La nascita in altre Regioni di strutture analoghe, pronte ad accudire i giovani sbarcati sulle coste siciliane, ha dovuto fare i conti con i legacci burocratici che impedivano l'assegnazione di fondi per l'accoglienza di migranti sbarcati sulle coste di altre Regioni.
LO 'SPRAR' HA MIGLIORATO LE COSE. Fin quando la creazione del Sistema di protezione per richiedenti asilo e rifugiati (Sprar), una rete di centri di seconda accoglienza parzialmente destinata pure ai minori, ha contribuito a migliorare le cose.

Strutture subito sature

Le strutture di prima accoglienza in Italia possono offire aiuto a 750 minori circa.

Il problema, tuttavia, persiste nel passaggio da prima a seconda accoglienza.
Nel primo caso, le apposite strutture determinate tramite bando del ministero, al momento 15, possono offire aiuto a 750 minori circa.
Poca cosa a fronte ai 12 mila sbarcati in Italia nel 2015.
In attesa di trovare sistemazione spetta ancora alla prefettura prenderli in carico.
Ammesso che nel frattempo questi ragazzi non siano già fuggiti, con la speranza di ricongiungersi ad amici e parenti, ma pure col rischio di finire nella mani sbagliate.
«SEMPLIFICARE IL TRANSITO». «L'allarme di Europol non deve rimanere inascoltato», ha commentato Raffaella Milano di Save the Children.
«I minori soli che si mettono in viaggio senza adulti di riferimento sono i soggetti più vulnerabili del flusso migratorio.
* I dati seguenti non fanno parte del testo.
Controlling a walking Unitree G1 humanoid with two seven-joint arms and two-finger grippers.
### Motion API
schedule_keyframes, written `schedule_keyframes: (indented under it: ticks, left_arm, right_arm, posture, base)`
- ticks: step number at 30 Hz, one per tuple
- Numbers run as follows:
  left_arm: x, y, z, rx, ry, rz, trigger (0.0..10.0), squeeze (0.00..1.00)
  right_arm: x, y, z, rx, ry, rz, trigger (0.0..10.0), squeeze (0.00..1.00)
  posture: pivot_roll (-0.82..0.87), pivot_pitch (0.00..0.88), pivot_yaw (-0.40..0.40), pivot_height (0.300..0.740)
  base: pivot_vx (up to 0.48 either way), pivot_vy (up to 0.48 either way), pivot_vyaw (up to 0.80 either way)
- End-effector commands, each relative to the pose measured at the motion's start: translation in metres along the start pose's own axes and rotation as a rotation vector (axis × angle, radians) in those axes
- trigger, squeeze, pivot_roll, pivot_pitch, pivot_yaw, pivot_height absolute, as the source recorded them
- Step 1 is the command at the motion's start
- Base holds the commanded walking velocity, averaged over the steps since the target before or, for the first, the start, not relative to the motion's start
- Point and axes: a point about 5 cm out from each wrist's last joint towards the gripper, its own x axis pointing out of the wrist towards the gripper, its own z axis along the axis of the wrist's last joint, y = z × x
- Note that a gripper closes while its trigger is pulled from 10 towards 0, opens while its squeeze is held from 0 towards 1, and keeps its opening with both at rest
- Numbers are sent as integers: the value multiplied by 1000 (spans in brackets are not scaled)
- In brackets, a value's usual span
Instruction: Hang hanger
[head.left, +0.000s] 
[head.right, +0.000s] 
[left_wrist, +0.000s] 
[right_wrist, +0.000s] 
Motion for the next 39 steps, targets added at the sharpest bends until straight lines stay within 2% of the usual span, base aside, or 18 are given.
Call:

È indispensabile rafforzare le misure di protezione per scongiurare i gravi rischi ai quali vanno incontro».
Per questo «a livello europeo per i minori non accompagnati vanno attivati meccanismi rapidi e protetti di 'relocation'», per consentire a quelli che giungono in Italia o in Grecia di raggiungere altri Paesi europei senza mettersi nelle mani di trafficanti.
L'ESEMPIO DEL VENETO. «Molti minori infatti si rendono 'invisibili' alle autorità proprio per proseguire il loro viaggio in Europa, per paura altrimenti di essere rimandati indietro. In Italia, è dunque necessario che il parlamento approvi senza ulteriori rinvii il disegno di legge Zampa» per attivare un sistema nazionale di protezione e accoglienza per tutti i minori soli che arrivano nel nostro Paese.
In attesa della legge, per ora ci si deve accontentare dell'intesa Stato-Regioni che ha permesso l'ingresso dei minori nello Sprar e degli esempi virtuosi di Regioni, come Veneto e Puglia che, a livello locale, hanno già predisposto percorsi per l'affido di minori stranieri a famiglie italiane presenti sul territorio.